Learnixo

Transformer Architecture Q&A · Lesson 7 of 23

Decoder Stack: Masked Attention + Cross-Attention

Decoder Block Structure

The decoder has three sub-layers (vs two in the encoder):

Input y (previous outputs)
│
├─→ [Masked Multi-Head Self-Attention] → + y → LayerNorm → a
│         ↑ causal mask (can't see future)
│
├─→ [Cross-Attention]                  → + a → LayerNorm → b
│         ↑ Q from decoder, K/V from encoder output
│
└─→ [Feed-Forward Network]             → + b → LayerNorm → output

The additional sub-layer (cross-attention) is what allows the decoder to condition on the encoder's output — the source sentence in translation, or the input document in summarisation.

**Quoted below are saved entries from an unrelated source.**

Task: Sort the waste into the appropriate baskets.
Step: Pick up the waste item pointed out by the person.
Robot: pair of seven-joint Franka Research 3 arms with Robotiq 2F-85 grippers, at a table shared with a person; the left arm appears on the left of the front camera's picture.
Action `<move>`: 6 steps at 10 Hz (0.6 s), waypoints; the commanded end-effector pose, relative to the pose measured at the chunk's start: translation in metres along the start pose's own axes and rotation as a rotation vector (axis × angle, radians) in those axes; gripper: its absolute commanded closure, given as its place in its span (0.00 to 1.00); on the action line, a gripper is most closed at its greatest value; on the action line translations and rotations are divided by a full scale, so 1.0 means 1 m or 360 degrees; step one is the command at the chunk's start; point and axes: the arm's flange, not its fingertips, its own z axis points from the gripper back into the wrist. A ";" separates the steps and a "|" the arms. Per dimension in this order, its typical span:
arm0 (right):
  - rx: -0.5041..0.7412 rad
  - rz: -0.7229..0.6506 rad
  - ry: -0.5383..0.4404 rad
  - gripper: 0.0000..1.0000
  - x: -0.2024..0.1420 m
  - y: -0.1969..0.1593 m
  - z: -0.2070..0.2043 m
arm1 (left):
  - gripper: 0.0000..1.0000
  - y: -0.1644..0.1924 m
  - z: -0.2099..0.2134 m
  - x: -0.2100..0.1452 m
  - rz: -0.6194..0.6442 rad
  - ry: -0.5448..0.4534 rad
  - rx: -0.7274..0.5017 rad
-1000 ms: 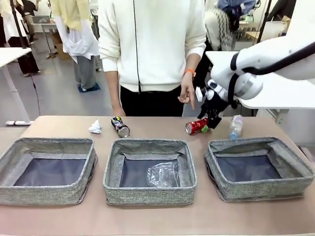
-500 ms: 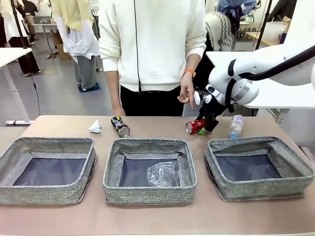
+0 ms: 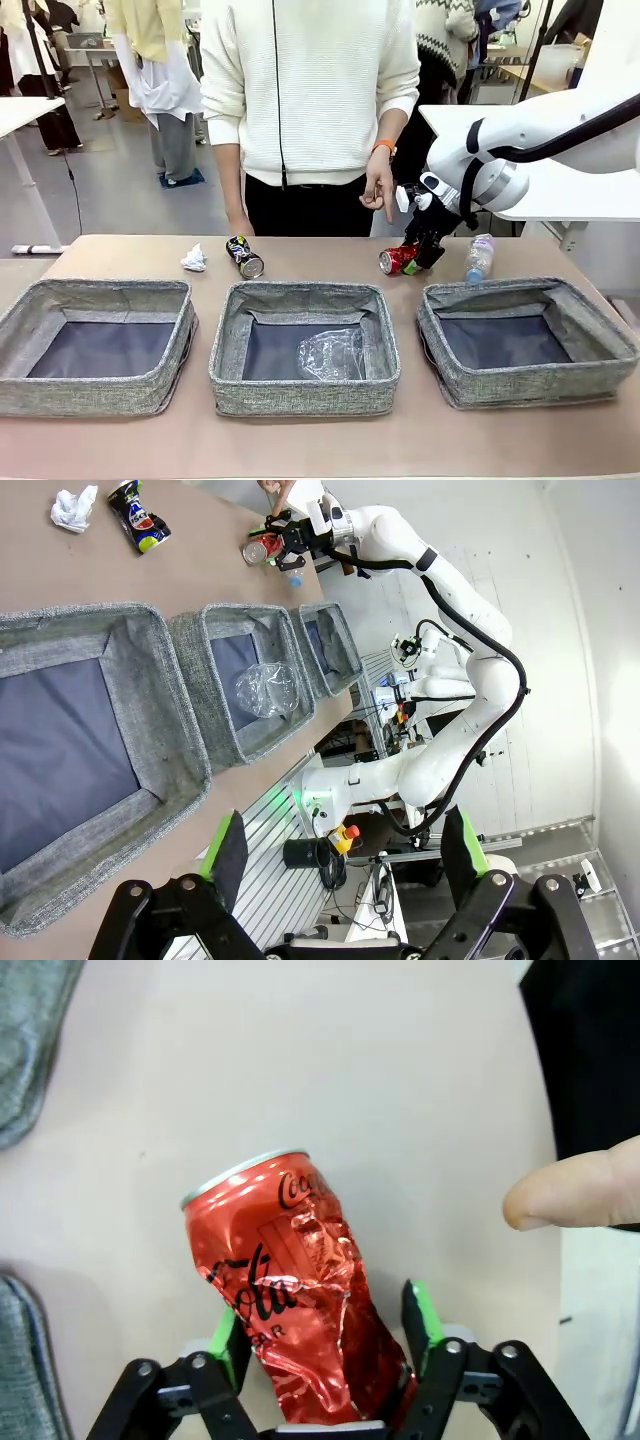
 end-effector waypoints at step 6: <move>0.0008 -0.0072 0.0072 1.00 0.003 0.002 0.016 | 0.00 -0.002 0.000 0.000 -0.0032 -0.0019 -0.0034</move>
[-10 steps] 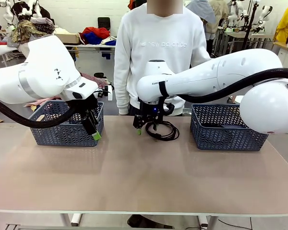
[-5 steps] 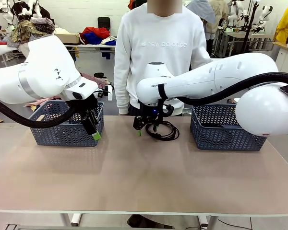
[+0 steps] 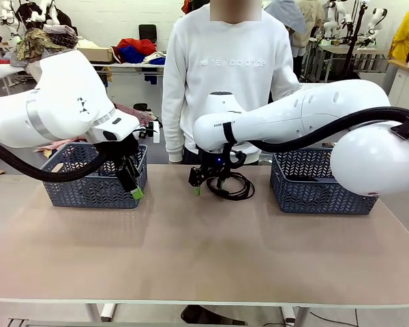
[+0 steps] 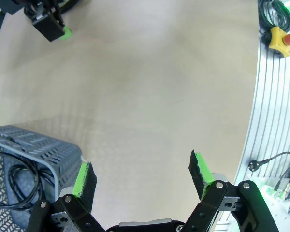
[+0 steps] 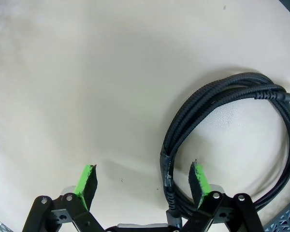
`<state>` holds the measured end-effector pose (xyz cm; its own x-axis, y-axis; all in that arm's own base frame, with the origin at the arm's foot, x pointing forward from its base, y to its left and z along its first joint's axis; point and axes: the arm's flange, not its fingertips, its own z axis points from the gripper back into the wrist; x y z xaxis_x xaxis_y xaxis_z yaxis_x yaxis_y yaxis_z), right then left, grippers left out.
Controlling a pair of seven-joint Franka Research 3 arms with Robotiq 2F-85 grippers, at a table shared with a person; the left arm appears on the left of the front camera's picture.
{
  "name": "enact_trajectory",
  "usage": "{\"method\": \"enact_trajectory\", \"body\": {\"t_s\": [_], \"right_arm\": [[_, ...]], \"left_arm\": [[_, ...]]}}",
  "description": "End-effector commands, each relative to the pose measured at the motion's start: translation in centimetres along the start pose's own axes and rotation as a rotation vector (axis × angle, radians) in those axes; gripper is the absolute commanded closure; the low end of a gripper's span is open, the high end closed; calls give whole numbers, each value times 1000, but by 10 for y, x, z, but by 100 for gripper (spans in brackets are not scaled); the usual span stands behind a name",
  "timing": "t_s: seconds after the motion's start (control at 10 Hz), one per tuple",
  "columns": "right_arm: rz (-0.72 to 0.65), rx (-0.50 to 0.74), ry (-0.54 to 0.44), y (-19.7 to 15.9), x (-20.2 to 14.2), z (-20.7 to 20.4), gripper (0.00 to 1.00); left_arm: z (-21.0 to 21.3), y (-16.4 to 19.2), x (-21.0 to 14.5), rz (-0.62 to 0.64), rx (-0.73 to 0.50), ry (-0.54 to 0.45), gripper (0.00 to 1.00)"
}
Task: Organize the cables according to human instructions.
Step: Pick up a bundle of cables and place it in the basket indicated by the human.
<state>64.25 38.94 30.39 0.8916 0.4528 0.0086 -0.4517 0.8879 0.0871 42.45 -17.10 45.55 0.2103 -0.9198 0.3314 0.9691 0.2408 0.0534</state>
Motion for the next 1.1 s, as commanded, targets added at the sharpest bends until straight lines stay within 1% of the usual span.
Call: {"method": "enact_trajectory", "body": {"t_s": [0.0,0.2,0.5,0.6,0.7,0.8,0.9,1.0], "right_arm": [[-6,-15,2,5,14,5,0],[-19,-30,-3,8,15,5,0],[-12,-24,24,10,17,1,0],[-15,-22,23,10,16,2,19],[-22,-16,19,10,16,2,19],[-26,-16,17,10,16,3,37],[-29,-15,19,10,15,3,24],[-31,-12,20,10,16,2,56]], "left_arm": [[2,0,-2,4,0,6,0],[2,0,-2,4,0,6,0],[2,0,-2,4,0,6,0],[2,0,-2,4,0,6,0],[2,0,-2,4,0,6,0],[2,0,-2,4,0,6,0],[2,0,-2,4,0,6,0],[2,0,-2,4,0,6,0]]}}
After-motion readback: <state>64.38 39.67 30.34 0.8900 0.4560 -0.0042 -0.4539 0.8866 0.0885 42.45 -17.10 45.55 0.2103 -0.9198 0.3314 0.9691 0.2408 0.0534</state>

Sub-Layer 1: Masked Self-Attention

The decoder's self-attention is causally masked — position i can only attend to positions 0..i, not future positions:

Causal mask (4-token sequence):
     pos0  pos1  pos2  pos3
pos0 [  ✓    ✗    ✗    ✗  ]
pos1 [  ✓    ✓    ✗    ✗  ]
pos2 [  ✓    ✓    ✓    ✗  ]
pos3 [  ✓    ✓    ✓    ✓  ]

✗ positions have scores set to -∞ before softmax → attention weight = 0

Why masking: During training, the full target sequence is available (teacher forcing). Without masking, the model could "cheat" by looking at future tokens. At inference, future tokens don't exist yet — the mask simulates this during training.


Sub-Layer 2: Cross-Attention (Encoder-Decoder Attention)

CrossAttention:
  Q = decoder's current representation (from masked self-attention)
  K = encoder's final output
  V = encoder's final output

CrossAttention(Q, K_enc, V_enc) = Attention(Q · Wᴬ, K_enc · Wᴷ, V_enc · Wᵛ)

This is how the decoder "reads" the encoder. Each decoder position can attend to any encoder position — no causal mask here. The decoder learns which source positions are relevant for generating each target token.


Autoregressive Generation

At inference, decoder-only or encoder-decoder models generate one token at a time:

Step 1: input = [BOS]         → predict "The"
Step 2: input = [BOS, The]    → predict "cat"
Step 3: input = [BOS, The, cat] → predict "sat"
...
until EOS token is predicted

Each step:
  - Run full decoder on all tokens generated so far
  - Take only the last position's output → logits over vocabulary
  - Sample or argmax → next token

KV Cache: During inference, the K and V vectors for already-generated tokens don't change. Caching them avoids recomputing them at each step, reducing complexity from O(n²) to O(n) per new token.


Sub-Layer 3: Feed-Forward Network

Same as the encoder's FFN — position-wise, same architecture, no cross-position mixing.


Decoder vs Encoder: Key Differences

| Property | Encoder | Decoder | |----------|---------|---------| | Self-attention masking | None (bidirectional) | Causal (left-only) | | Cross-attention layer | No | Yes (attends to encoder output) | | Context access | Full sequence | Past tokens only | | Typical use | Understanding tasks | Generation tasks | | Examples | BERT, RoBERTa | GPT (decoder-only), original Transformer decoder |


Interview Answer

"The decoder block has three sub-layers: (1) masked self-attention — the causal mask prevents positions from attending to future tokens, enabling autoregressive generation; (2) cross-attention — Q comes from the decoder, K and V come from the encoder output, allowing the decoder to condition on the input; (3) a feed-forward network, identical to the encoder. At inference, the decoder generates one token at a time, using a KV cache to avoid recomputing past representations."